Remembering the last times of things...
I was at a graduation party for a friend of my son’s and an interesting conversation came up at the table I was sitting around. The topic: Remembering the last time for things. And as we were talking, I knew I wanted to write about it. What about exactly? I’m not sure.
Obviously, we all tend to think of the last time for things after the person is no longer with us, right? I think it is natural to reflect and think to ourselves about our “lasts” with that person who has since passed on. It’s final, it stands out. It is what we hold on to.
But I’m making reference to a different kind of “last time” moments.

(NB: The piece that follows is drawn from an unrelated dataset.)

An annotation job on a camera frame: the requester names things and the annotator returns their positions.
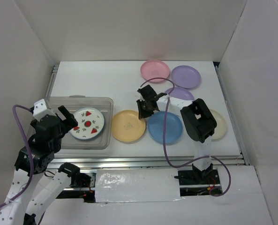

Since I was at a high school grad party, the topic of “the last time” was revolving around our own kids who have now reached their high school graduation. Of course we parents get all nostalgic with them graduating and all. I will remember my son Joey’s last hockey game of his high school career in a Red Knight jersey, or the last high school dance he went to, what he wore on his “last first day” of high school. I’m pretty sure I even made it VERY clear the last time I would have to drive him to school because he got his drivers license shortly after and no longer needed me to be his chauffeur. But as we rewind the clock to yesteryear to when they were much younger, I don’t know that I truly remember all of his childhood “lasts” – especially those lasts from when he was a toddler, or even in junior high. Giving it heavy thought, I wish I had remembered more of those random lasts.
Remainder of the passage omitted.